#### [YOUR INSTRUCTIONS]
Only a number is wanted here, namely how many lines of the data contain the string "connector".

#### [MATERIAL PROVIDED]
───

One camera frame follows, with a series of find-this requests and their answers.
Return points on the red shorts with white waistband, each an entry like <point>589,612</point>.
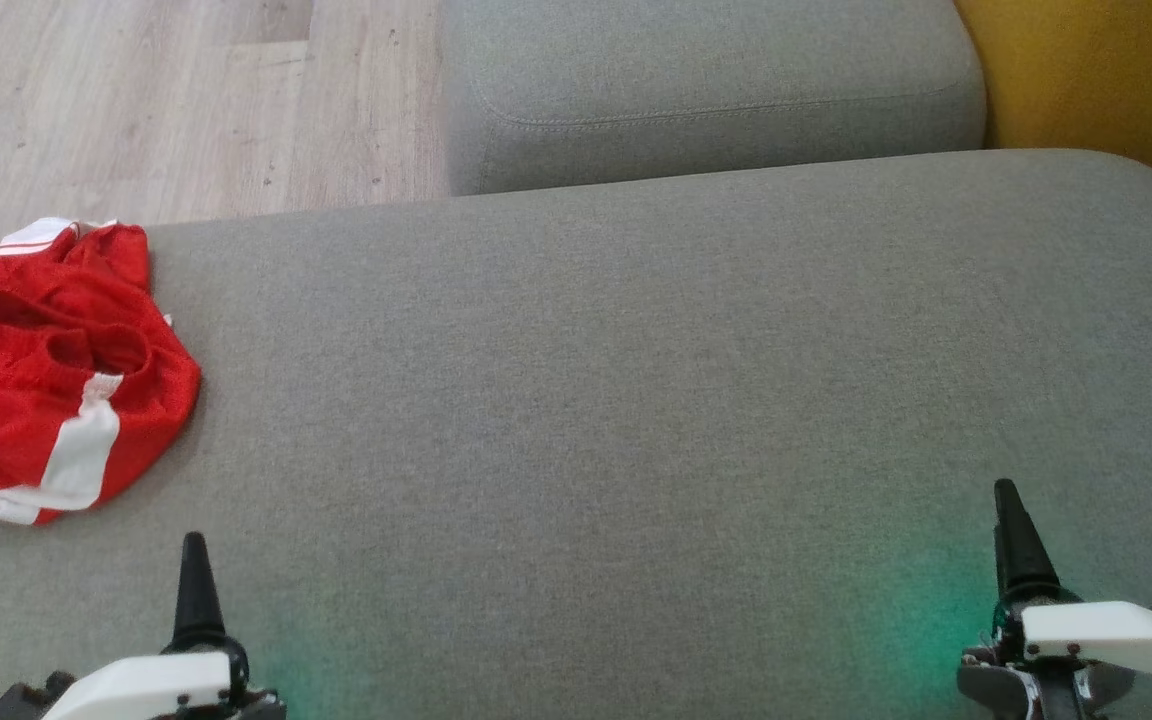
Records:
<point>26,400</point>

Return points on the grey sofa cushion with seam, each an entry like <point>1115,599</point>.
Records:
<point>696,80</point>

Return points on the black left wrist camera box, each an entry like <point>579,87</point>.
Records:
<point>26,698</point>

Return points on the yellow furniture panel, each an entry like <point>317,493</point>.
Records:
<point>1106,80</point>

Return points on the large grey fabric sofa seat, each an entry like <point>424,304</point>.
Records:
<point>636,400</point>

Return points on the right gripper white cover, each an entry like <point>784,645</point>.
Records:
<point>1106,632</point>

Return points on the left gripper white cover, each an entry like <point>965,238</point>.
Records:
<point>146,688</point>

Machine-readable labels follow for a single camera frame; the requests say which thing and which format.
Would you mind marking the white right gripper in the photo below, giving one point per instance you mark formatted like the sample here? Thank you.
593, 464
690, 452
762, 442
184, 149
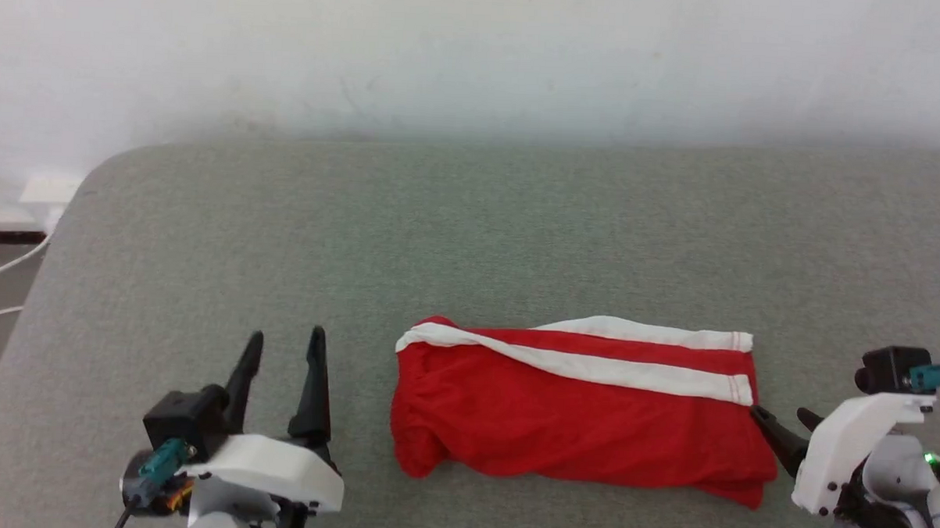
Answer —
847, 441

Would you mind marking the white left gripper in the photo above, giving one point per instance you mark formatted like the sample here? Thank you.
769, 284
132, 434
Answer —
275, 468

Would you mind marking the red garment with white band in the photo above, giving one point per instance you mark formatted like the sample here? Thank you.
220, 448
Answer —
550, 423

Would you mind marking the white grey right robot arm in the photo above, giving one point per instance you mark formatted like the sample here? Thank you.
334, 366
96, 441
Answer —
900, 474

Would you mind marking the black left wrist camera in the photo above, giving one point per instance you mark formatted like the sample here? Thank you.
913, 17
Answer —
187, 422

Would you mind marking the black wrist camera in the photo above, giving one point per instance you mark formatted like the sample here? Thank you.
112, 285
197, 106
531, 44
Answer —
885, 368
187, 422

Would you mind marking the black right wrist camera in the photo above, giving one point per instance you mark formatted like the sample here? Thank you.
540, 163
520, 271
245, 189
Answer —
885, 368

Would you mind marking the white wall socket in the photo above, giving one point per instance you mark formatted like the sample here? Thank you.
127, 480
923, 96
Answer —
50, 189

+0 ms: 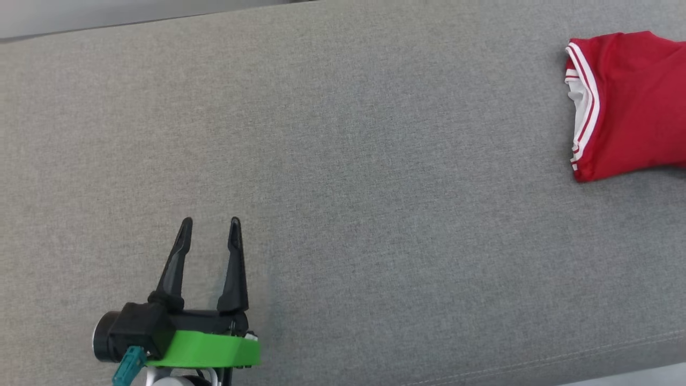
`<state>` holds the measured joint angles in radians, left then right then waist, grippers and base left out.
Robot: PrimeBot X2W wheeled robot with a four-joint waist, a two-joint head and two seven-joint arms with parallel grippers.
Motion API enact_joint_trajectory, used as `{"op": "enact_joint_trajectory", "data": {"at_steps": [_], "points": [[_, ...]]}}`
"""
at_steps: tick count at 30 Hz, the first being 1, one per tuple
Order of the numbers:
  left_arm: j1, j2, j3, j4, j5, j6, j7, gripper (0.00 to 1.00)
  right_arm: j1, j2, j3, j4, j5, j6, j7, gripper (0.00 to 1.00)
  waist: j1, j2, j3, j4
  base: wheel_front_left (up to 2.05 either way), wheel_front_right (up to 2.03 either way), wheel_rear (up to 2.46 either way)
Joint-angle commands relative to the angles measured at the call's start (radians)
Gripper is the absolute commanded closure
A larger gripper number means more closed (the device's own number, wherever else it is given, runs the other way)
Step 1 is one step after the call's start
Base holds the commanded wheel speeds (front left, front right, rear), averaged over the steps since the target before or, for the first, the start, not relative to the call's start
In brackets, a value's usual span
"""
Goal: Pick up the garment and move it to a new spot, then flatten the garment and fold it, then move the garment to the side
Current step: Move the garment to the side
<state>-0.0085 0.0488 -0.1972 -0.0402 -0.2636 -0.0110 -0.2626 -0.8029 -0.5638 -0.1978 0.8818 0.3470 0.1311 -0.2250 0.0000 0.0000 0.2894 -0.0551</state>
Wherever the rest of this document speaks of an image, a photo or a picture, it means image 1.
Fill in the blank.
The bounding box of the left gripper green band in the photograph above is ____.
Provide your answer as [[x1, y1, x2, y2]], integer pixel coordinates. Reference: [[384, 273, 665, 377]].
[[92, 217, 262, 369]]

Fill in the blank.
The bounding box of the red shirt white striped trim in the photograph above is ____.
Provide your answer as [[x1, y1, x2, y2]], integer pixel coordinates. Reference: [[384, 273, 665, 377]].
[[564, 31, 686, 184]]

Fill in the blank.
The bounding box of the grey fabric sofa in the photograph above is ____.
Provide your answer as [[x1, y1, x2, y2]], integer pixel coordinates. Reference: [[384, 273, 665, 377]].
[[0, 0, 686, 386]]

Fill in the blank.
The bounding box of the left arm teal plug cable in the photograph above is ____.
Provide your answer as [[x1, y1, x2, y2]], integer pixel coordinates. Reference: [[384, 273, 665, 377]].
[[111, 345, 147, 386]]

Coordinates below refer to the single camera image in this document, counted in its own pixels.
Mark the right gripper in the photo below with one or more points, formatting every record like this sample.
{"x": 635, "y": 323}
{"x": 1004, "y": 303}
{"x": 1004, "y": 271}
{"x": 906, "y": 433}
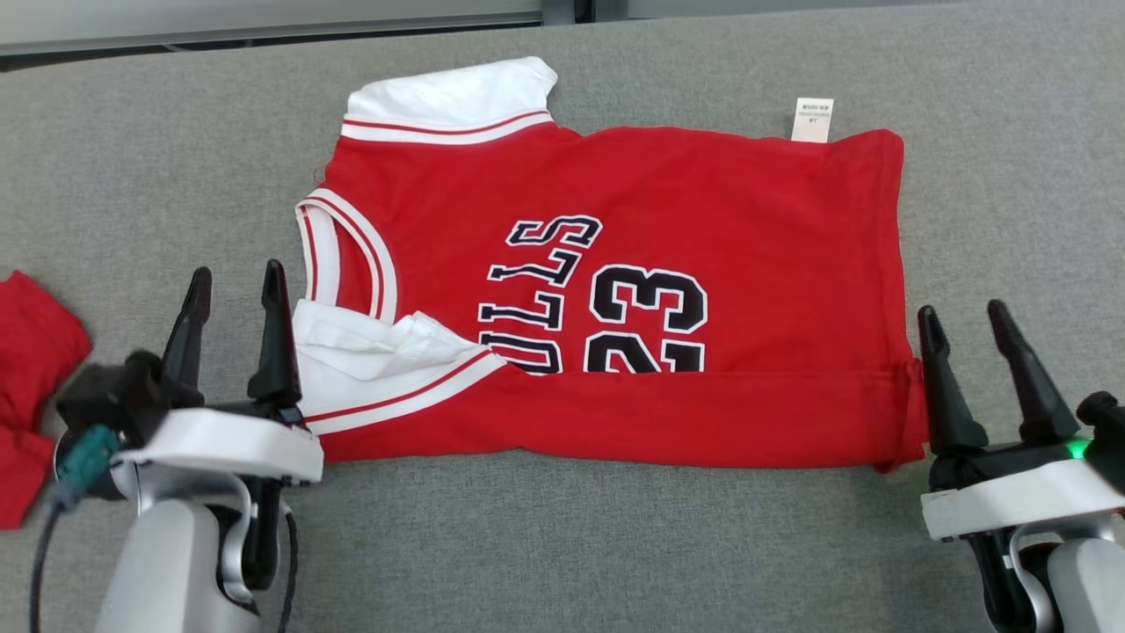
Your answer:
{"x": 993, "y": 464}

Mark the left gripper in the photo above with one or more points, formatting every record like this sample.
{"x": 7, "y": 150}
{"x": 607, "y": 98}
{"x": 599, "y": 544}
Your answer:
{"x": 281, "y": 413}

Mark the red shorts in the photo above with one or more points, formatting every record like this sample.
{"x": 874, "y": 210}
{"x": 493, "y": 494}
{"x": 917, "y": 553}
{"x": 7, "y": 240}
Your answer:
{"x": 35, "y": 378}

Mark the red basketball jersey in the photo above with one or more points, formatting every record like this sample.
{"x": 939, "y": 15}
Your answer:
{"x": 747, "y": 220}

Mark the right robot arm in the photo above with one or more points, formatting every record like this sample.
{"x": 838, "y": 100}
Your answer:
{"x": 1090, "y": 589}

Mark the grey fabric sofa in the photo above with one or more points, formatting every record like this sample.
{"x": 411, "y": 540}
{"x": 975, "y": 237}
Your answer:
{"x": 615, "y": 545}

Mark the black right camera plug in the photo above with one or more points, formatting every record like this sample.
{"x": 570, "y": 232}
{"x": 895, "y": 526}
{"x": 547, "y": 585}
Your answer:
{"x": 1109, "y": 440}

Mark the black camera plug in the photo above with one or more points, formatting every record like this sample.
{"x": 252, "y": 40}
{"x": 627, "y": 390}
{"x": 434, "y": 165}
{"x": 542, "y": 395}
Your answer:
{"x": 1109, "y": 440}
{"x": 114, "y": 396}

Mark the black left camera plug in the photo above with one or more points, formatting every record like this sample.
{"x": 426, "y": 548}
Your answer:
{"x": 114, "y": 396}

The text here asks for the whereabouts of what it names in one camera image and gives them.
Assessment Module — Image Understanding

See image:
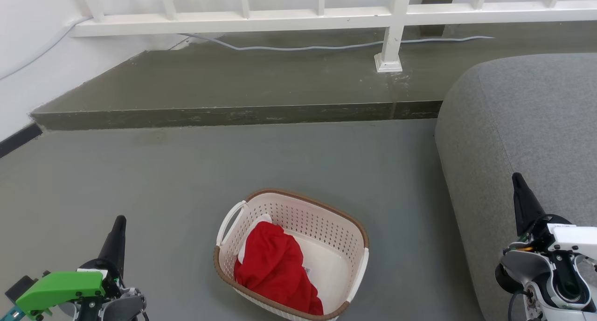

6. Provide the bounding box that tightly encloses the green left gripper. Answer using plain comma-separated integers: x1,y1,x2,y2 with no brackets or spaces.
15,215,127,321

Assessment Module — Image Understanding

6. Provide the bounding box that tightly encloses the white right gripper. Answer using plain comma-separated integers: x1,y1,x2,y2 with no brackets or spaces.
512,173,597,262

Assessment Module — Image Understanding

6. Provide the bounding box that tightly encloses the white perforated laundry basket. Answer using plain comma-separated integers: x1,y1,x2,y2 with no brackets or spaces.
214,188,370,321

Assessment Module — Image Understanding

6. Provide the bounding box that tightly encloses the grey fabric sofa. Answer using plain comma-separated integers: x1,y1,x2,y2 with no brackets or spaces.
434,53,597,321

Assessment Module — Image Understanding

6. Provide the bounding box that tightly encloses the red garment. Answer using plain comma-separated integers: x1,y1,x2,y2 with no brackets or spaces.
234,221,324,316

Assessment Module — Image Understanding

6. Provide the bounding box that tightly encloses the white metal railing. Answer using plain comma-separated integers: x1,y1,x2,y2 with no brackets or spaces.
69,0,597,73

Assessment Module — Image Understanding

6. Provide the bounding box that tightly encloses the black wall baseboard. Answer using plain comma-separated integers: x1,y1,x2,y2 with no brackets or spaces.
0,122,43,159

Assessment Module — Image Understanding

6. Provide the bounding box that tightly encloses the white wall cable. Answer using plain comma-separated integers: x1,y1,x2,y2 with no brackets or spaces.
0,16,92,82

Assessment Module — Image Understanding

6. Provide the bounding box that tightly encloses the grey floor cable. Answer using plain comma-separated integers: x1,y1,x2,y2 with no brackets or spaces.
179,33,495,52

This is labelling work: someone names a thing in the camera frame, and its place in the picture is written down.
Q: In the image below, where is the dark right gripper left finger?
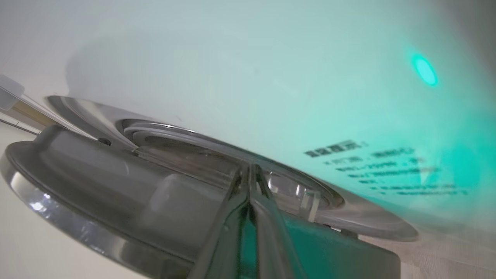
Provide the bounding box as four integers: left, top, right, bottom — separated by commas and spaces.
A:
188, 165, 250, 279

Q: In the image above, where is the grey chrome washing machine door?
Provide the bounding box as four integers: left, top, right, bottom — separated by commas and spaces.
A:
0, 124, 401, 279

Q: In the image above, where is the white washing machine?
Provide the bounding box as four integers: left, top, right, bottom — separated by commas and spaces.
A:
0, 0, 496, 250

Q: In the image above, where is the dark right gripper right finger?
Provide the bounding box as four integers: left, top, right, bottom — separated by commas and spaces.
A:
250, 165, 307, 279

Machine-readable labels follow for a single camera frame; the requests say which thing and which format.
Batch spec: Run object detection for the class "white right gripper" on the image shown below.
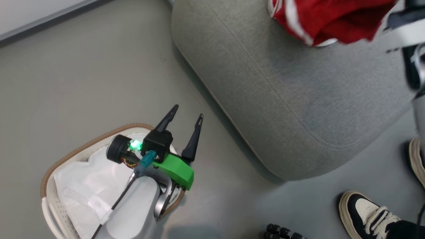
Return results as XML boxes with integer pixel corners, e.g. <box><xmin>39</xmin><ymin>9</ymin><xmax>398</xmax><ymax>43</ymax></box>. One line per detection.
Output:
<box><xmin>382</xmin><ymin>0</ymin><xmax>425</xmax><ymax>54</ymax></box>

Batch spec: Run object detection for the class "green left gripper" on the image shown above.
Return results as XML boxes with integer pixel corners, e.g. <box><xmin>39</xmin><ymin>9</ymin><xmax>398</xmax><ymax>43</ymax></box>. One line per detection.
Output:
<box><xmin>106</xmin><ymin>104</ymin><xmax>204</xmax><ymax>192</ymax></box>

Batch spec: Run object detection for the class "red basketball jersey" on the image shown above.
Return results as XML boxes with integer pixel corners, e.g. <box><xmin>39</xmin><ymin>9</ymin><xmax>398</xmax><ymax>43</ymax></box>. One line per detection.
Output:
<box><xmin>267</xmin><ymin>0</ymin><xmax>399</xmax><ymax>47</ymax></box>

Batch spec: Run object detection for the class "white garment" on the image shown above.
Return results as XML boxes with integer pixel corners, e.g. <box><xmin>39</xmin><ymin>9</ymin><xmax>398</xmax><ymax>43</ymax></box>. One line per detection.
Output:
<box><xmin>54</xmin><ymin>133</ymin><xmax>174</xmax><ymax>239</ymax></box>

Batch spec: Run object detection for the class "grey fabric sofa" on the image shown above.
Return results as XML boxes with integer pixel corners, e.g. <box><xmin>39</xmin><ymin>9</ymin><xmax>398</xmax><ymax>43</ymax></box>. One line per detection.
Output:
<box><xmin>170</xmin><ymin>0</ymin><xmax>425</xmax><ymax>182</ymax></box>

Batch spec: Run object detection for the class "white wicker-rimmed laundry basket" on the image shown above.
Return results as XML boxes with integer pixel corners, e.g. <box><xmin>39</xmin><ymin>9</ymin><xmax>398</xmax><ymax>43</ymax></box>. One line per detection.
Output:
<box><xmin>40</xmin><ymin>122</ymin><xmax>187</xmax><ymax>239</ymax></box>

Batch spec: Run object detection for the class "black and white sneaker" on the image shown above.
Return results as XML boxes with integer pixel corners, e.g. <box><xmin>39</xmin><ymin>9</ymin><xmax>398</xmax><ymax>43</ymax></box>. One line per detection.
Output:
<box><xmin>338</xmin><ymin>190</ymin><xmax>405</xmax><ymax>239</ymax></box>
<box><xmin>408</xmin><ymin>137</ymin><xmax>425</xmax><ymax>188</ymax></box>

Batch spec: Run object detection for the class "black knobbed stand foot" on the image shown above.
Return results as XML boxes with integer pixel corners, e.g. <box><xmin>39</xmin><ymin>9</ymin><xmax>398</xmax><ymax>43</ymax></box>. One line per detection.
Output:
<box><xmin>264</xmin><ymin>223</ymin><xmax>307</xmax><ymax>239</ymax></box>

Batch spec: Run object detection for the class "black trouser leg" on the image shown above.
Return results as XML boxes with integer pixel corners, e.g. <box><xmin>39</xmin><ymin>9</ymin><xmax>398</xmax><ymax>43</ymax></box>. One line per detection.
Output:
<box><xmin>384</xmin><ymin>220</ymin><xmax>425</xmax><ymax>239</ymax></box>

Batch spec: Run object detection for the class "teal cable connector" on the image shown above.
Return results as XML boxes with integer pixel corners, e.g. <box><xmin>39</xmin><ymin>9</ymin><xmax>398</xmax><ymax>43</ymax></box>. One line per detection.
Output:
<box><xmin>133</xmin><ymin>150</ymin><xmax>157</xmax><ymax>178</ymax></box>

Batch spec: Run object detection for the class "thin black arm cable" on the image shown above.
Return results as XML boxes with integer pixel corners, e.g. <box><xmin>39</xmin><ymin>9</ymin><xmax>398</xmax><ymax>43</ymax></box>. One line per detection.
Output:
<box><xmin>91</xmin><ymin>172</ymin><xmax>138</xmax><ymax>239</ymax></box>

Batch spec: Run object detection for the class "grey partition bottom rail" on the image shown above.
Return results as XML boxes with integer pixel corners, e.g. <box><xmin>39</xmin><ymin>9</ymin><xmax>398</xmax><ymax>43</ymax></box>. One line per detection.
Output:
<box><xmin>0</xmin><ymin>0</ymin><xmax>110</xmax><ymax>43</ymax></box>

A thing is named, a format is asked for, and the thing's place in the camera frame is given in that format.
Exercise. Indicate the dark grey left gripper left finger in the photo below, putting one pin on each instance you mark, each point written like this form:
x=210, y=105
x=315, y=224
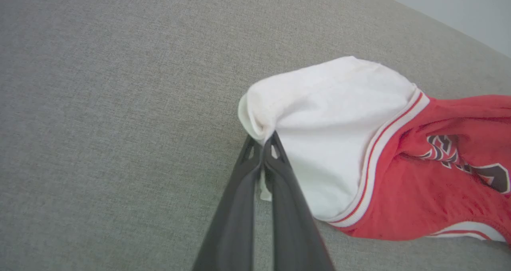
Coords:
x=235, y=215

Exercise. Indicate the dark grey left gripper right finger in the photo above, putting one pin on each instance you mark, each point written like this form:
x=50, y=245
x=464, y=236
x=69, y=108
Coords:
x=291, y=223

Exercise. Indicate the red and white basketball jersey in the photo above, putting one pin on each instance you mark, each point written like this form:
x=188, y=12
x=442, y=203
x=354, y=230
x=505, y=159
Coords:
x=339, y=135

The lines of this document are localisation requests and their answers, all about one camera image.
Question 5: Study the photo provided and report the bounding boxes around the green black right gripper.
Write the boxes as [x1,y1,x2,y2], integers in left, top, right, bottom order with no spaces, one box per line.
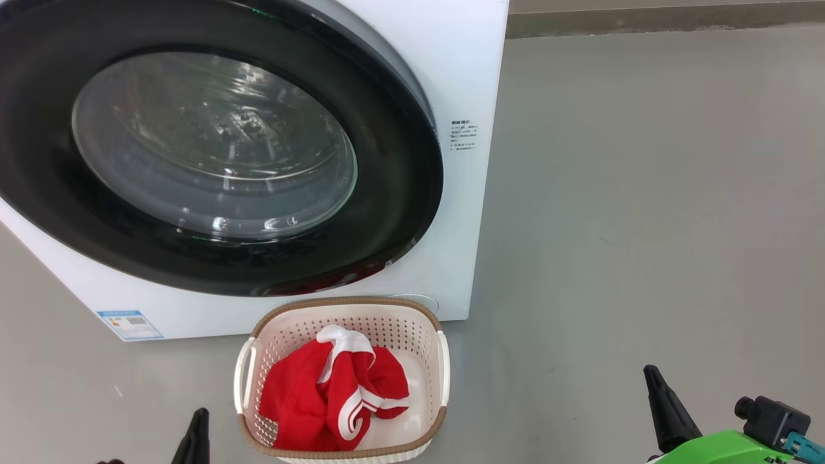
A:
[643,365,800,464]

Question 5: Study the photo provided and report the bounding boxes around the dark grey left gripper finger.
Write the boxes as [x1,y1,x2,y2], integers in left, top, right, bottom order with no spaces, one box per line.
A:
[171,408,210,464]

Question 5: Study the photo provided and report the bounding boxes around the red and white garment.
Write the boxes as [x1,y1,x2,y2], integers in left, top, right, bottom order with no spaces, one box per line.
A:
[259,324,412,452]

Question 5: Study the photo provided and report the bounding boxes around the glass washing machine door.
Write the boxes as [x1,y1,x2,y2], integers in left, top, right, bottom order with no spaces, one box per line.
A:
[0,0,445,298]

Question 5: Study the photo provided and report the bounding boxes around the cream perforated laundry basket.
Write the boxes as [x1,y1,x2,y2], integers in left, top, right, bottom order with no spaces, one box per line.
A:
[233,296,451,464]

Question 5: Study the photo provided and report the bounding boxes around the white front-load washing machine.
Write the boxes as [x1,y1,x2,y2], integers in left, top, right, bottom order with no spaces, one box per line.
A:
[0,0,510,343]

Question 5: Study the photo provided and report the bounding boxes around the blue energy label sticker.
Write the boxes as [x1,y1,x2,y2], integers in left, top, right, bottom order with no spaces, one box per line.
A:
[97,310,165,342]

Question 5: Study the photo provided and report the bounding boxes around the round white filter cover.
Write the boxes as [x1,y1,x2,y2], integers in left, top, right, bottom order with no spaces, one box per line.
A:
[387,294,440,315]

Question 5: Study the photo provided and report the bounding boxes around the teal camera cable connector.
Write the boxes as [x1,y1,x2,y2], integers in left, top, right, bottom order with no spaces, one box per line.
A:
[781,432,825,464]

───

#### [SOLUTION TO THIS TASK]
2